共用装置の稼働を開始した後、部分的に電波状況が良くない箇所があり、社員からもクレームが出ていました。その都度、JTOWERに相談をしていたのですが、本当に真摯に、最後まで品質にこだわって対応いただきました。
状況を解析し、設備を点検してもらったのですが、この施設には無線装置からトータル90近くものアンテナを設置しています。それでも、問題があるのではないかと思われた箇所以外も徹底的にチェックをしていただきました。
電波は目に見えないもので状況を言葉にするのも難しく、不具合も、必ずしも再現性があるものでもありません。トラブルシュートも難しかったと思いますが、丁寧に状況をヒアリングして対応いただきました。こうしたアフターフォローがとてもありがたかったですね。その後は社員からのクレームもなく、安定的に使用できています。

― 御社の今後の展開と、その中で通信基盤の活用についてお考えがございましたらお願いいたします。
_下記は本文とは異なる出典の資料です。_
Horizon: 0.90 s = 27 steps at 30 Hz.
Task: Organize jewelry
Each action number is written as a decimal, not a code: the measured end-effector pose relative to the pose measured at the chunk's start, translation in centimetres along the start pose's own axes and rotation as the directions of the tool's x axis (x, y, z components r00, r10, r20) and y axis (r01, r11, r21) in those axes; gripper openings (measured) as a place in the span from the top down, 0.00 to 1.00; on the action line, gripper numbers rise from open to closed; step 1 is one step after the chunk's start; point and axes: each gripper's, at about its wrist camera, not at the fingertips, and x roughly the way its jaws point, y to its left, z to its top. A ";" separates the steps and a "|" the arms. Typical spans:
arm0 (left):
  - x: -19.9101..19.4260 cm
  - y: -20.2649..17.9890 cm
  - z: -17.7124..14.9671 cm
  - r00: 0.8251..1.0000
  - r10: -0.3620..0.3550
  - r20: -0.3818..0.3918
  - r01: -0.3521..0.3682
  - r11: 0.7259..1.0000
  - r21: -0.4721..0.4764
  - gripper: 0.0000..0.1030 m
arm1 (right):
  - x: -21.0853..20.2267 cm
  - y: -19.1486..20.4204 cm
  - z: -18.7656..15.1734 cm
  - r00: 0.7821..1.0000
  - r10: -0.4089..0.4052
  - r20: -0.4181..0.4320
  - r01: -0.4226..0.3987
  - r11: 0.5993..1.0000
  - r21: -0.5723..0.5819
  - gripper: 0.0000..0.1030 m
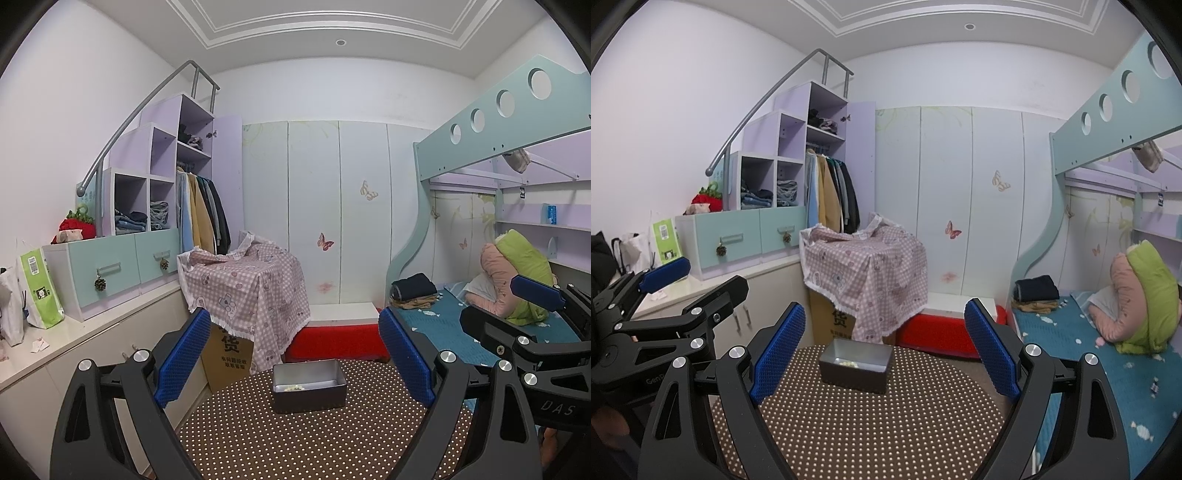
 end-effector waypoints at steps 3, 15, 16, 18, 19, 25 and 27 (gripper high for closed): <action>0.0 -0.1 0.1 1.000 0.001 0.000 -0.001 1.000 0.002 0.13 | -0.1 0.0 -0.1 1.000 0.000 -0.001 0.000 1.000 0.000 0.17; 0.0 0.0 0.2 1.000 0.004 0.001 -0.004 1.000 0.006 0.13 | -0.1 0.1 -0.1 1.000 0.000 -0.001 0.000 1.000 0.002 0.17; 0.0 0.1 0.2 1.000 0.004 0.001 -0.004 1.000 0.007 0.13 | -0.1 0.1 -0.1 1.000 -0.001 0.000 0.001 1.000 0.001 0.17; -0.1 0.0 0.2 1.000 0.006 0.005 -0.006 1.000 0.008 0.13 | -0.1 0.1 -0.1 1.000 0.000 -0.001 0.000 1.000 0.003 0.17; 0.0 0.0 0.2 1.000 0.005 0.005 -0.005 1.000 0.008 0.13 | -0.1 0.1 -0.1 1.000 -0.001 0.000 0.001 1.000 0.003 0.17; -0.1 0.0 0.2 1.000 -0.001 0.005 0.001 1.000 0.007 0.13 | -0.1 0.2 0.0 1.000 -0.003 0.002 0.003 1.000 0.005 0.17; -0.1 -0.2 0.3 1.000 -0.001 0.003 0.000 1.000 0.007 0.13 | -0.1 0.2 0.0 1.000 -0.003 0.003 0.003 1.000 0.005 0.17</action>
この施設はH.U.グループの研究開発の一端を担っており、新しい検査技術の開発やがんゲノムの検査も行っています。新しい検査方法や検査技術をここから発信していくという重要な役割を担っています。そのため、新しい検査が確立できれば、それを取り入れていくために施設としても進化をしていく必要があります。
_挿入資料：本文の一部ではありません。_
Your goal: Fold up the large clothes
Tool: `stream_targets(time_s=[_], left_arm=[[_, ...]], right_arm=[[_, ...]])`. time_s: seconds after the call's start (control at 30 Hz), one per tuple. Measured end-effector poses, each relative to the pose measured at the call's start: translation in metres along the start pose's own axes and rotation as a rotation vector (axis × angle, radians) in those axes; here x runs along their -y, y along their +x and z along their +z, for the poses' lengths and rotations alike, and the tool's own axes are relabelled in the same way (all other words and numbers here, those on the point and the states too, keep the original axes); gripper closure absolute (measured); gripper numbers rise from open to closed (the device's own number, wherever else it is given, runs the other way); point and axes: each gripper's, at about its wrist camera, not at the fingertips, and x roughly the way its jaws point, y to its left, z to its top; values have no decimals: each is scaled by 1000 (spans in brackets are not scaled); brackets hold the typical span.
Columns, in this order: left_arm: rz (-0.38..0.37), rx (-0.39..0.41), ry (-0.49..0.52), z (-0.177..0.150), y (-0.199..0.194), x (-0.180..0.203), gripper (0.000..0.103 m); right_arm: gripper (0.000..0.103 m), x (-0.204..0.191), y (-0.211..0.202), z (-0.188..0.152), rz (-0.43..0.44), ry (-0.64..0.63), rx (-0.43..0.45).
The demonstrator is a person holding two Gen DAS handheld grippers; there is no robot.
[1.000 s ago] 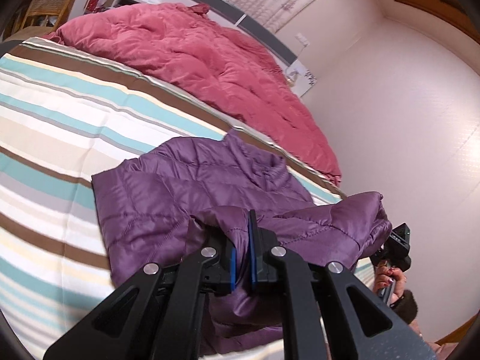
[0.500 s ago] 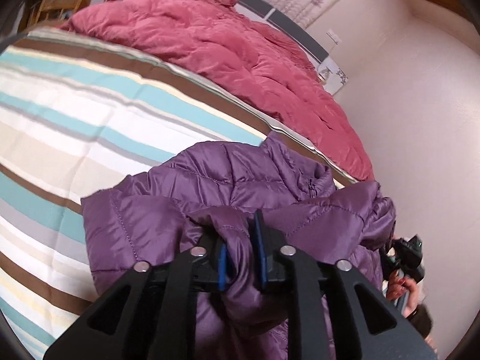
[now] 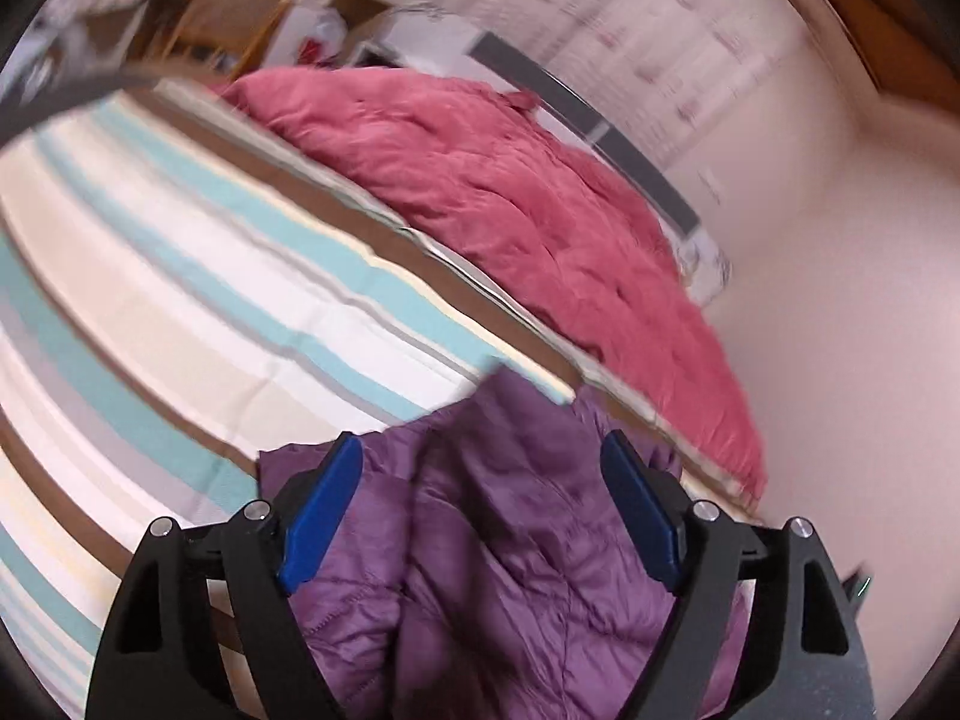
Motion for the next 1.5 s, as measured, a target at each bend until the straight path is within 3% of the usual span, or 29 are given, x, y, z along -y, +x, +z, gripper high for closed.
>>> stream_targets(time_s=[0.17,0.27,0.33,0.37,0.43,0.47,0.5,0.53,0.73,0.87,1.1,1.37,1.5], left_arm=[[0,-148,280,-29,21,65,20],[49,-201,420,-49,38,94,23],[76,-251,446,-59,56,100,47],[103,-260,443,-62,62,99,51],[104,-255,428,-67,64,99,77],[101,-262,427,-68,64,101,84],[97,-270,437,-69,61,104,95],[96,-269,448,-69,58,107,99],[71,-168,450,-44,30,126,100],[104,-159,464,-35,49,129,100],[132,-203,461,-51,94,108,99],[88,-109,376,-79,98,79,96],[68,-122,340,-78,100,73,95]], right_arm=[[42,-57,35,-17,-153,-298,-105],[42,-71,59,-26,-246,-407,-158],[48,-71,73,-30,-293,-439,-178],[62,-70,77,-35,-308,-462,-180],[83,-73,81,-41,-326,-496,-174],[93,-72,79,-44,-334,-514,-169],[95,-74,81,-44,-331,-521,-170],[98,-76,78,-42,-325,-525,-169],[98,-100,55,-12,-276,-498,-93],[98,-103,66,2,-290,-504,-86],[98,-79,108,-5,-316,-505,-138],[98,-68,141,-23,-313,-535,-122],[98,-61,145,-20,-286,-504,-116]])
こうした中、モバイル端末を使った業務改革も必要になりますし、ローカル5G、更に6Gなど新しい通信基盤の活用も見据えていくことになるでしょう。インフラとしての通信基盤の重要性は更に高くなっていきます。更なる体制の強化に向け、大阪にも新たな拠点展開を進めていく予定です。
今後の通信技術の発展に合わせ、JTOWERも進化をしていくと思いますし、変化に対応する新たな技術のハブとなって今後も支援いただけることを期待しています。